Peixe com escamas diminutas e prateada, sua boca oblíqua possui duas grandes presas, que chegam a assustar. Esses dentes caninos são tão grandes que a parte superior da cabeça possui dois buracos para acomodá-los quando a boca está fechada. A espécie pode alcançar mais de 50cm de comprimento. A cachorra vive à meia água, ocorrendo nos canais e praias dos rios, lagos e na mata inundada. Esportivas e saltadoras, elas atacam presas relativamente grandes, às vezes atingindo cerca de 40% a 50% do seu comprimento.

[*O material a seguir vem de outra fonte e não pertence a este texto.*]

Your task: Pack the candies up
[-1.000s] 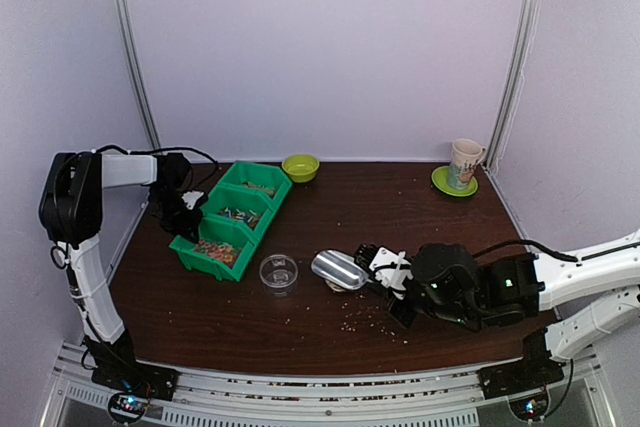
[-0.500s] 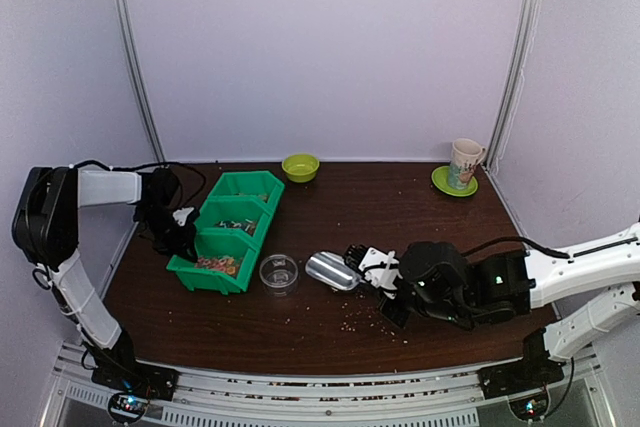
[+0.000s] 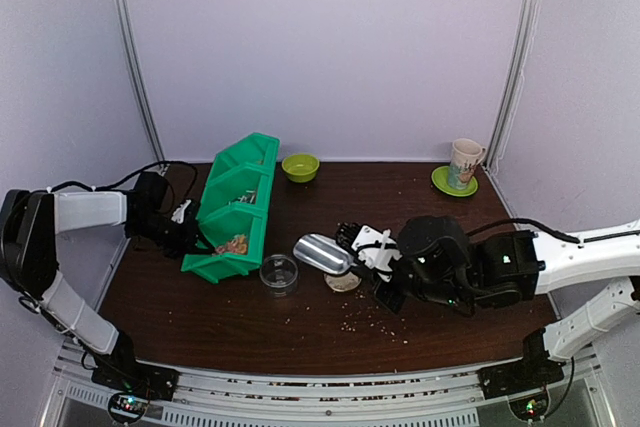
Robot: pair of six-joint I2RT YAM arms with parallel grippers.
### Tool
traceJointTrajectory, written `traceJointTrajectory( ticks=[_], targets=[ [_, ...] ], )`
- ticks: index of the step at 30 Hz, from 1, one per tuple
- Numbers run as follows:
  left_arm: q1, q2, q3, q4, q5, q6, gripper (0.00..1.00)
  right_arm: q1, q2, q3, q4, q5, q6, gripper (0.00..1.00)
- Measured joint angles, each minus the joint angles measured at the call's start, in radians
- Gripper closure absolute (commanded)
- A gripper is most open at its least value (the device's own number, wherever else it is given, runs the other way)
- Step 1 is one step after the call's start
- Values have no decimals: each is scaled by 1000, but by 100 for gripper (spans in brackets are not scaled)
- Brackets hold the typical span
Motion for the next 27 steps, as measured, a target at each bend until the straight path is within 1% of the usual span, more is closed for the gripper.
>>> traceJointTrajectory(
  ticks=[5, 8, 10, 16, 21, 27],
  targets=[
    [0, -35, -31, 94, 77, -61, 100, 0, 22, 70, -21, -10, -16, 100],
    [0, -42, -30, 89, 69, -65, 100, 0, 33, 93, -34, -13, -23, 100],
    [0, -45, -23, 54, 24, -54, 100, 0, 36, 103, -48, -13, -29, 100],
    [11, -45, 12, -110, -201, -8, 100, 0, 36, 105, -73, -9, -41, 100],
    [39, -45, 35, -203, -346, 22, 100, 0, 36, 104, -75, 0, -44, 100],
    [40, -46, 60, -278, -500, 51, 100, 0, 28, 104, -89, 39, -44, 100]
  ],
)
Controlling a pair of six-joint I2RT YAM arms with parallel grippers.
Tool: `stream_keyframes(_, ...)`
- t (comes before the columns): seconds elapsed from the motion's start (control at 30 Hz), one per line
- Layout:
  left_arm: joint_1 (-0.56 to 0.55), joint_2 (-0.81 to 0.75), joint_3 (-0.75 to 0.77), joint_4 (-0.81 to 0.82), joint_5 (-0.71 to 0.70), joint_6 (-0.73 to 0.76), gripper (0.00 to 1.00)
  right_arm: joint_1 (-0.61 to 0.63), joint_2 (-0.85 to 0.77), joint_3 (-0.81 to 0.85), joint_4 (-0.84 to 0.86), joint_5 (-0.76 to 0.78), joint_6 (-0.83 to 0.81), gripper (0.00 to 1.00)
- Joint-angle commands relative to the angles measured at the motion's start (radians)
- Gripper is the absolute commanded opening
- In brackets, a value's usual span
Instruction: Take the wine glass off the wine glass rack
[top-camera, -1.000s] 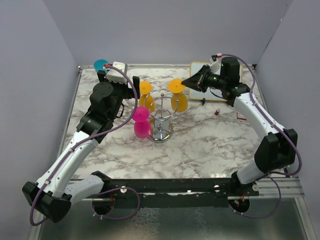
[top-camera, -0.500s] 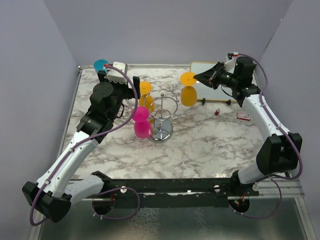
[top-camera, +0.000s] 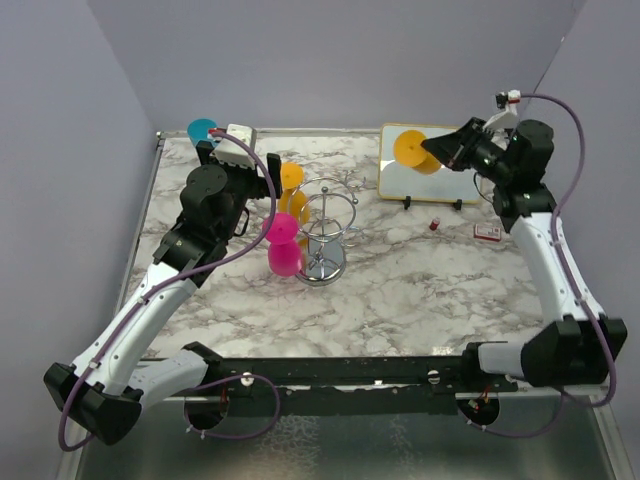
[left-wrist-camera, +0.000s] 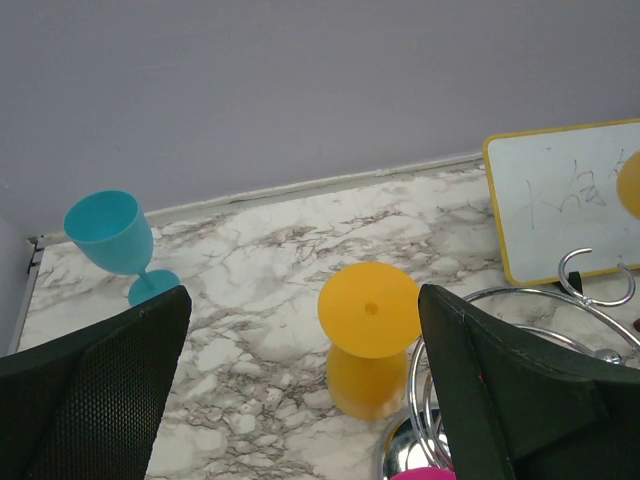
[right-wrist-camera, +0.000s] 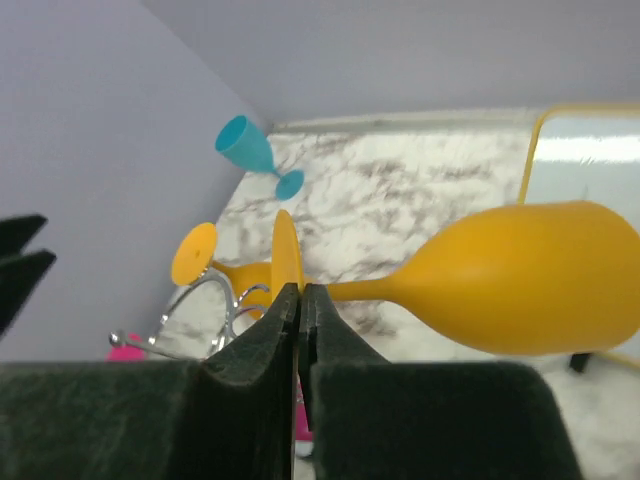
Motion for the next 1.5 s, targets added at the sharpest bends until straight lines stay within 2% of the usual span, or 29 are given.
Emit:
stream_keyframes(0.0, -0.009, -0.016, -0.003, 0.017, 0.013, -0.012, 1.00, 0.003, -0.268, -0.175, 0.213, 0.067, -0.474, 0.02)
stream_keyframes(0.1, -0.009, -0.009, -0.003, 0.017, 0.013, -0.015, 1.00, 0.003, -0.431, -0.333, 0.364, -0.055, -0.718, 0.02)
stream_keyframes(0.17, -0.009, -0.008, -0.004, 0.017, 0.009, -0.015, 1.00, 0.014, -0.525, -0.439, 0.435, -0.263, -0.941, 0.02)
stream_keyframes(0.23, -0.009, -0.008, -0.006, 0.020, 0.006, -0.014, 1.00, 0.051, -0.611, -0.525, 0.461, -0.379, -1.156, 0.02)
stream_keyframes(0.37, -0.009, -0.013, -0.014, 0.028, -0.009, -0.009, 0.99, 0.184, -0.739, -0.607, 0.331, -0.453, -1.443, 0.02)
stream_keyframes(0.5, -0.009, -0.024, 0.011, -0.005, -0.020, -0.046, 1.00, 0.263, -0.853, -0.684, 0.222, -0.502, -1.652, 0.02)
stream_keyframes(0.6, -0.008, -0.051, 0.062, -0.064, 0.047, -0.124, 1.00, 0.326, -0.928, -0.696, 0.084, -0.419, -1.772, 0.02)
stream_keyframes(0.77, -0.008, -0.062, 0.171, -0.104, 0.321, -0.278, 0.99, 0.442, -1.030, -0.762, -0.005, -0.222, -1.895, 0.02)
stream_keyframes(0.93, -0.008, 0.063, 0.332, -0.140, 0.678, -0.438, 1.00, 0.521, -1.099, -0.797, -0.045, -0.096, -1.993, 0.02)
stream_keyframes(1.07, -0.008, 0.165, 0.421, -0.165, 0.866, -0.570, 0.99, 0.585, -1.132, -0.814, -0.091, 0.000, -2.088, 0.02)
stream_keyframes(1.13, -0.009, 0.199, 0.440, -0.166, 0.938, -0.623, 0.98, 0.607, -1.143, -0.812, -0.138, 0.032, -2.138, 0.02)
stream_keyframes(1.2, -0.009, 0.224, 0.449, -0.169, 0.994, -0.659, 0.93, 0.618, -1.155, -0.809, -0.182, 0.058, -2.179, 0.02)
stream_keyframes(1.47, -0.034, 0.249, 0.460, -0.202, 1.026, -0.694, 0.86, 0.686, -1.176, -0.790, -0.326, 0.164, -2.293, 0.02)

Mandubé (palmito ou fidalgo)

Peixe de couro com cabeça pequena e olhos grandes. A espécie pode ser encontrada em toda a extensão dos rios, principalmente nas praias de areia e saídas de corixos e igarapés, onde podem ser capturados durante o ano todo. Sua carne é de excelente qualidade e é bastante esportivo, podendo ser capturado com iscas artificiais.

Jaú

É um peixe de couro de grande porte, que pode até alcançar mais de 1,5m de comprimento e 100 quilos. O jaú vive no canal do rio, principalmente nos poços das corredeiras, para onde vai no período de água baixa acompanhando os cardumes de curimbatá que migram rio acima.

Matrinxã

A espécie possui uma coloração cinza-prata, uma mancha escura arredondada e nadadeiras alaranjadas, exceto a nadadeira caudal que é geralmente cinza. Os dentes são fortes e multicuspidados, com várias fileiras na maxila superior. Alimenta-se de frutos, sementes, insetos e eventualmente de pequenos peixes. Extremamente esportiva, a matrinxã seduz os pescadores, que buscam entre as iscas artificiais e naturais formas de capturá-la. Sua carne é especialmente saborosa, inclusive para sashimis.

Corvina

A família é principalmente marinha, mas possui vários representantes na água doce. Peixes de escamas com coloração prata azulada esconde um grande número de dentes recurvados e pontiagudos. A corvina é uma espécie de fundo e meia água, sedentária, que forma grandes cardumes na porção central de lagos, lagoas e reservatórios. Alimenta-se de peixes e camarões.

Pirarara

Um dos mais belos peixes de couro. Sua coloração é muito bonita, sendo o dorso castanho esverdeado, o meio do corpo amarelado e o ventre esbranquiçado, por isso o nome pirarara, peixe-arara. As nadadeiras dorsal e caudal são alaranjadas. A espécie pode chegar a mais de um metro de comprimento e mais de 50 quilos. Ela vive no canal dos rios, várzeas e igapós. Alimenta-se de peixes, frutos e caranguejos.